I want a memory-efficient way to get video frame pixel data from MediaStream

Submitted by David Sanders

Getting ImageData from a MediaStream (local webcam, remote feed via WebRTC, captured from a video using HTMLMediaElement.captureStream(), etc.) can generate a lot of garbage if you’re doing processing on each frame and don’t care about it once you’ve processed it.

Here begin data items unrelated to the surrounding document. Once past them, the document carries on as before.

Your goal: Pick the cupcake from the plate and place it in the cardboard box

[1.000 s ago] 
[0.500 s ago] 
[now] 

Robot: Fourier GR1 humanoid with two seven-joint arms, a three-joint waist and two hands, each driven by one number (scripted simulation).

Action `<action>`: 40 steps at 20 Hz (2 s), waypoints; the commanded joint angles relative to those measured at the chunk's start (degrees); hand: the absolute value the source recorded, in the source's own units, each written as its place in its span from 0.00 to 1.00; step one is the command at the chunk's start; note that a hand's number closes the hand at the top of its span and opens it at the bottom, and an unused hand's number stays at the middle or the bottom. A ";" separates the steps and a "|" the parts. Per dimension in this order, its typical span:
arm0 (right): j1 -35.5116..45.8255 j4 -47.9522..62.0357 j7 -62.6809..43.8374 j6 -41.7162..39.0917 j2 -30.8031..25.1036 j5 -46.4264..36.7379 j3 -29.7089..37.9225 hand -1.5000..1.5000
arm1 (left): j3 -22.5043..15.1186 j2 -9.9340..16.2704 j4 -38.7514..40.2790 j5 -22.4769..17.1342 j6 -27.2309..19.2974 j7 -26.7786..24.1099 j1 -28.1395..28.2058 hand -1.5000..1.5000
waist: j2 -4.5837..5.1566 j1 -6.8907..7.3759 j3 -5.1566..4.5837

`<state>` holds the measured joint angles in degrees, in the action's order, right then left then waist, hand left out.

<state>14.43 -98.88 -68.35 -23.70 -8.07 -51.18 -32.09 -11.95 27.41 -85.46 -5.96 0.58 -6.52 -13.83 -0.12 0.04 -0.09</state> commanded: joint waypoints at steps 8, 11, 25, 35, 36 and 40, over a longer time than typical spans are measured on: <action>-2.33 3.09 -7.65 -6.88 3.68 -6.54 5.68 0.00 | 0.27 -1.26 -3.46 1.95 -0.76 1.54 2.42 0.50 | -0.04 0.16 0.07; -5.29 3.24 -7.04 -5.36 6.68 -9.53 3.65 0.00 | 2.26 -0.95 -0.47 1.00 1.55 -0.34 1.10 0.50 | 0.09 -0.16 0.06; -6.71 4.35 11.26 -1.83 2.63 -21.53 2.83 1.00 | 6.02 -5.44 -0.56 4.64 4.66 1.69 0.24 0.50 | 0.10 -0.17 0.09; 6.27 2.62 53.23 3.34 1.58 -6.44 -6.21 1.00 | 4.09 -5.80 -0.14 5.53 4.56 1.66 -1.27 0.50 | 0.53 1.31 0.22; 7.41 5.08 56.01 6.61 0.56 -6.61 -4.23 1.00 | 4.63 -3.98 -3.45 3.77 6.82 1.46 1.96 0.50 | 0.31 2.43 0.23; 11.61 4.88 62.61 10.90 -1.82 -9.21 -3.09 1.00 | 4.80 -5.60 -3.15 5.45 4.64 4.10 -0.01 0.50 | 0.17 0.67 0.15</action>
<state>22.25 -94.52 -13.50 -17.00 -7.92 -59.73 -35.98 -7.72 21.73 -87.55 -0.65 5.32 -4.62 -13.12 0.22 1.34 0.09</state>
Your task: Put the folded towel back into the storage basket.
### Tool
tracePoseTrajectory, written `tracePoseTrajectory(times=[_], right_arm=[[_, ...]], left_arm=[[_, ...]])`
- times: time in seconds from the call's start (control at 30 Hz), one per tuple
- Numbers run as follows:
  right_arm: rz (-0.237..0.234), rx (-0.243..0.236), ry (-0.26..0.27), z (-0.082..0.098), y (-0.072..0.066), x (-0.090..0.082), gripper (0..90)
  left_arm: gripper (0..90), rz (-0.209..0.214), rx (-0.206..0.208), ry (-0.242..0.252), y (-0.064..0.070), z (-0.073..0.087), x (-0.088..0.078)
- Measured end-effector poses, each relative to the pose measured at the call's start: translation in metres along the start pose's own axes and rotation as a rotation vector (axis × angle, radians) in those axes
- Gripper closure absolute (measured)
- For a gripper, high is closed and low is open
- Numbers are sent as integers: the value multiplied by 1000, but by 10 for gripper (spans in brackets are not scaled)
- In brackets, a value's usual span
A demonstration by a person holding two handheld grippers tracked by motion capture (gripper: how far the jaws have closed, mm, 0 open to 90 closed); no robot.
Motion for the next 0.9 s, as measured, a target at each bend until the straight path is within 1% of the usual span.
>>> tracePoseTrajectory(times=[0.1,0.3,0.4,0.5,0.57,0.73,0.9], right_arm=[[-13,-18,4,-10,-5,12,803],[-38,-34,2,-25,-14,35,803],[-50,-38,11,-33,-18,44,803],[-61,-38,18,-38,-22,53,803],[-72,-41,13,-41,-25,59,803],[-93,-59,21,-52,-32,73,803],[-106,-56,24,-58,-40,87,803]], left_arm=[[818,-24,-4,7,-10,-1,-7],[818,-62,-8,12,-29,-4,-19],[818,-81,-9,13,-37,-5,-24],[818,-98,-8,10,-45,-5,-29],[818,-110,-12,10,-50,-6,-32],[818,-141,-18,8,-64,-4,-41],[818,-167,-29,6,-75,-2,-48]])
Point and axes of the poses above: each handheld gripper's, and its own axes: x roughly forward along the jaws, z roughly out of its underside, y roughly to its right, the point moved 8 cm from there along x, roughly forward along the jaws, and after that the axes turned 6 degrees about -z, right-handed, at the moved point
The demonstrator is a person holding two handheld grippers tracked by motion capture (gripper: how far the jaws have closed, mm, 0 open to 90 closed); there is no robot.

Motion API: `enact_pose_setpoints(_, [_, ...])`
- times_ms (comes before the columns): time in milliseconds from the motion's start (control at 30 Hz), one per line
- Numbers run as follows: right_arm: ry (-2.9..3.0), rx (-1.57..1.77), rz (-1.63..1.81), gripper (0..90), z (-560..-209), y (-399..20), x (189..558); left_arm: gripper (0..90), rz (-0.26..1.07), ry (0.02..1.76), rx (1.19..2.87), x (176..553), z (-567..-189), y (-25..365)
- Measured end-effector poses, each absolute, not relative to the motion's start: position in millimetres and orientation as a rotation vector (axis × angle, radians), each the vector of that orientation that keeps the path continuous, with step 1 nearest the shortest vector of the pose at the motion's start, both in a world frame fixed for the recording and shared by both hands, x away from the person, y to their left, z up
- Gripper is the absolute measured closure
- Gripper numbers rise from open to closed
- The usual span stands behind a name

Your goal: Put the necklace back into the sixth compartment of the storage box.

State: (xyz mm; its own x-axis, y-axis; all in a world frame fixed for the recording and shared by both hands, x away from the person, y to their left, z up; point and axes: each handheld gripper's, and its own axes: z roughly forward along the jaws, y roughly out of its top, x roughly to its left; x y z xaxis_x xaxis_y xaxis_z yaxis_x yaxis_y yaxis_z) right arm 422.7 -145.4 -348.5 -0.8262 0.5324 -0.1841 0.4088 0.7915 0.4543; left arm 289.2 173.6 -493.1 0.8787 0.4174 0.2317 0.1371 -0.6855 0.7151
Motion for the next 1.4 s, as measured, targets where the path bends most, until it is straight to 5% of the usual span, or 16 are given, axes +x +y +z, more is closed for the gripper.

Trying to process 1080p video at 30 FPS (Frames Per Second) will generate 230 MB/sec of discarded ImageData objects, which is a lot. 4K video at 30 FPS would be nearly 1 GB/sec.

Currently, freeing this memory is left to garbage collection, and how well implementations handle it varies. Chromium (as of July 2019) can mostly keep up, Firefox will end up with a footprint of gigabytes of memory usage.

The lack of a stable memory footprint impacts the usability of this sort of work in the real-world. On low-memory devices, a blip slowing down garbage collection can cause hundreds of megabytes of garbage to go momentarily uncollected, resulting in tabs crashing or the system running out of memory. No stable memory footprint means it's a crapshoot as to whether the web app can work on someone's environment, and it changes every release as garbage collection gets better or worse.

Workarounds for the limitation mostly don't exist. Instead, we have to capture video at a lower resolution so that the garbage load is smaller. Alternately, we need to use lower frame rates.